* _TASK BRIEF_
I'd like the data below restated word for word, with the pictures left out.

--

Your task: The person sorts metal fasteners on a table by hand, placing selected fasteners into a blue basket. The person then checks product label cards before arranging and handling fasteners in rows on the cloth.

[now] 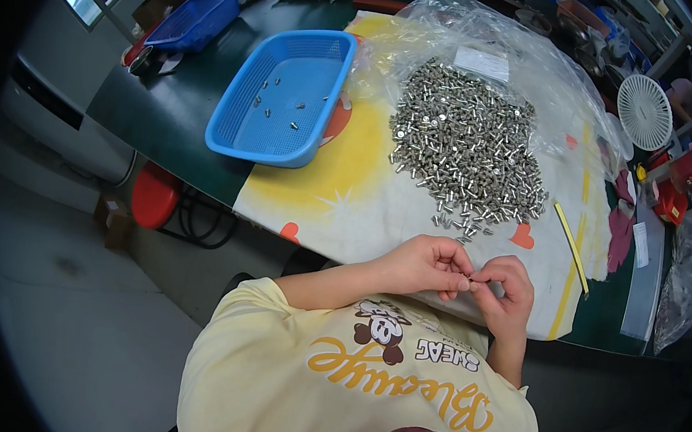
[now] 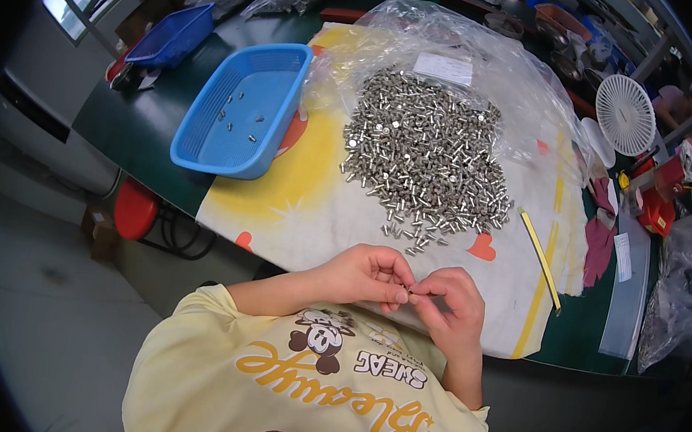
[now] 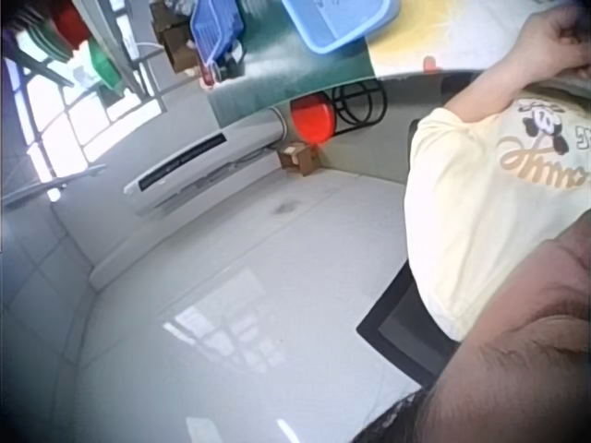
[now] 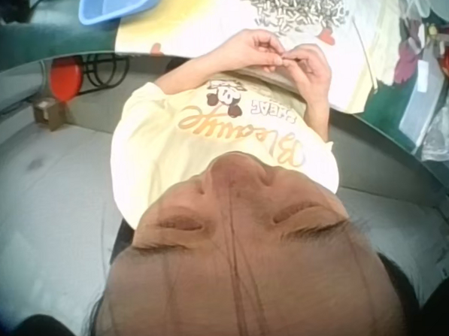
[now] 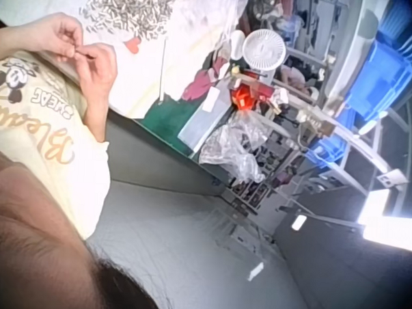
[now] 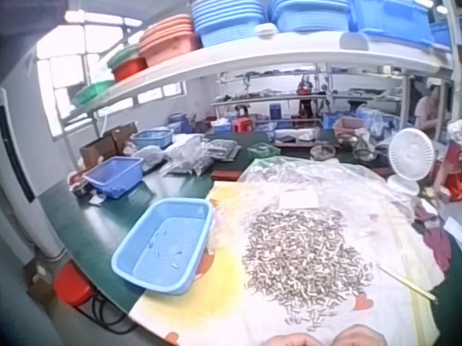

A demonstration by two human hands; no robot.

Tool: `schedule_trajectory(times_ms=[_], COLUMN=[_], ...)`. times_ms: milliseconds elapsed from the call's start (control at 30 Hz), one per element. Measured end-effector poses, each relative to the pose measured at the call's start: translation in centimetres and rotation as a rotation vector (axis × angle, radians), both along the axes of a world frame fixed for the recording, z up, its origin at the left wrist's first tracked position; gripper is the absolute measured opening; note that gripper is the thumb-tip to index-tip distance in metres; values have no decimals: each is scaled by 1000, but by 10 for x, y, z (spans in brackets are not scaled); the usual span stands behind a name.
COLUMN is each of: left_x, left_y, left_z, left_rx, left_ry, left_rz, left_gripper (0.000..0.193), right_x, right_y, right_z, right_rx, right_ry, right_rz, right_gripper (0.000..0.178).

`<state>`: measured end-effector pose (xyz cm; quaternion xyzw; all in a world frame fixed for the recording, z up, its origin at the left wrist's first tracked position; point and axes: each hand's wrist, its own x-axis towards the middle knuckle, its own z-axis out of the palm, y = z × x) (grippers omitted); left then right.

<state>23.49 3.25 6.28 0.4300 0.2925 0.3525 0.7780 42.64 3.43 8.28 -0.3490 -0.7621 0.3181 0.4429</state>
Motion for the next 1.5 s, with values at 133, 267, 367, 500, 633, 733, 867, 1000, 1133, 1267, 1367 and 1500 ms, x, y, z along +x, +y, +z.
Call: schedule_trajectory(times_ms=[133, 267, 367, 500, 633, 733, 867, 1000, 1133, 1267, 1367, 1500], left_x=[1, -1, -10, -46, -122, -192, -201, -103, -35, -16, -17, -14], left_y=[-2, -1, -4, -5, 25, 39, 38, 19, 0, 10, 11, 10], left_z=[-1, 7, 14, 23, 46, 53, 43, 45, 19, 5, 2, 0], left_rx=[-4, -11, -31, 117, 609, 638, 1089, 883, 850, 947, 947, 959], left_ry=[10, 33, 90, 219, 752, 1303, 1653, 1110, 960, 966, 981, 1034], left_rz=[2, -2, 1, 207, 954, 1072, 960, 637, 193, 199, 182, 304], left_gripper=[17, 16, 15, 17, 14, 17, 19, 22, 28, 22, 21, 20], right_x=[1, 1, -7, -13, 3, 13, 17, 10, -13, -13, -5, -5], right_y=[-1, -2, -4, 1, 7, 16, 23, 24, 23, 23, 21, 14], right_z=[-1, 0, 1, 3, 5, 7, 8, 0, -7, -11, -15, -15], right_rx=[6, -5, -30, -23, -116, -81, -40, -31, 43, 61, 42, 8], right_ry=[5, 4, 15, -9, -18, -122, -294, -393, -415, -414, -444, -393], right_rz=[-1, -9, 10, 55, -141, -219, -270, -168, -95, -62, -49, -53], right_gripper=[18, 18, 16, 16, 12, 8, 11, 17, 16, 15, 15, 17])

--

* _EXERCISE ANSWER_
Your task: The person sorts metal fasteners on a table by hand, placing selected fasteners into a blue basket. The person then checks product label cards before arranging and handling fasteners in rows on the cloth.

[now] 
[now] 
[now] 
[now] 
[now] 
[now] 

A demonstration by two human hands; no robot.

Tool: `schedule_trajectory(times_ms=[_], COLUMN=[_], ...)`. times_ms: milliseconds elapsed from the call's start (control at 30 Hz), one per element. Measured end-effector poses, each relative to the pose measured at the call's start: translation in centimetres and rotation as a rotation vector (axis × angle, radians), both along the axes of a world frame fixed for the recording, z up, its origin at the left wrist's first tracked position; gripper is the absolute measured opening; note that gripper is the thumb-tip to index-tip distance in metres; values have no decimals: each is scaled by 1000, but by 10 for x, y, z (spans in brackets are not scaled); the usual span stands behind a name.
COLUMN is each of: left_x, left_y, left_z, left_rx, left_ry, left_rz, left_gripper (0.000..0.193), right_x, right_y, right_z, right_rx, right_ry, right_rz, right_gripper (0.000..0.178).

`<state>`: measured end-effector pose (xyz cm; quaternion xyzw; all in a world frame fixed for the recording, z up, its origin at the left wrist's first tracked position; point and axes: each hand's wrist, its own x-axis towards the middle knuckle, its own z-axis out of the palm, y = z × x) (grippers omitted); left then right.

<state>23.49 3.25 6.28 0.4300 0.2925 0.3525 0.7780 42.64 3.43 8.28 -0.3490 -0.7621 0.3181 0.4429</state>
Motion for the next 1.5 s, with values at 133, 267, 367, 500, 633, 733, 867, 1000, 1133, 1267, 1367 and 1500 ms, x, y, z along +x, +y, +z.
Call: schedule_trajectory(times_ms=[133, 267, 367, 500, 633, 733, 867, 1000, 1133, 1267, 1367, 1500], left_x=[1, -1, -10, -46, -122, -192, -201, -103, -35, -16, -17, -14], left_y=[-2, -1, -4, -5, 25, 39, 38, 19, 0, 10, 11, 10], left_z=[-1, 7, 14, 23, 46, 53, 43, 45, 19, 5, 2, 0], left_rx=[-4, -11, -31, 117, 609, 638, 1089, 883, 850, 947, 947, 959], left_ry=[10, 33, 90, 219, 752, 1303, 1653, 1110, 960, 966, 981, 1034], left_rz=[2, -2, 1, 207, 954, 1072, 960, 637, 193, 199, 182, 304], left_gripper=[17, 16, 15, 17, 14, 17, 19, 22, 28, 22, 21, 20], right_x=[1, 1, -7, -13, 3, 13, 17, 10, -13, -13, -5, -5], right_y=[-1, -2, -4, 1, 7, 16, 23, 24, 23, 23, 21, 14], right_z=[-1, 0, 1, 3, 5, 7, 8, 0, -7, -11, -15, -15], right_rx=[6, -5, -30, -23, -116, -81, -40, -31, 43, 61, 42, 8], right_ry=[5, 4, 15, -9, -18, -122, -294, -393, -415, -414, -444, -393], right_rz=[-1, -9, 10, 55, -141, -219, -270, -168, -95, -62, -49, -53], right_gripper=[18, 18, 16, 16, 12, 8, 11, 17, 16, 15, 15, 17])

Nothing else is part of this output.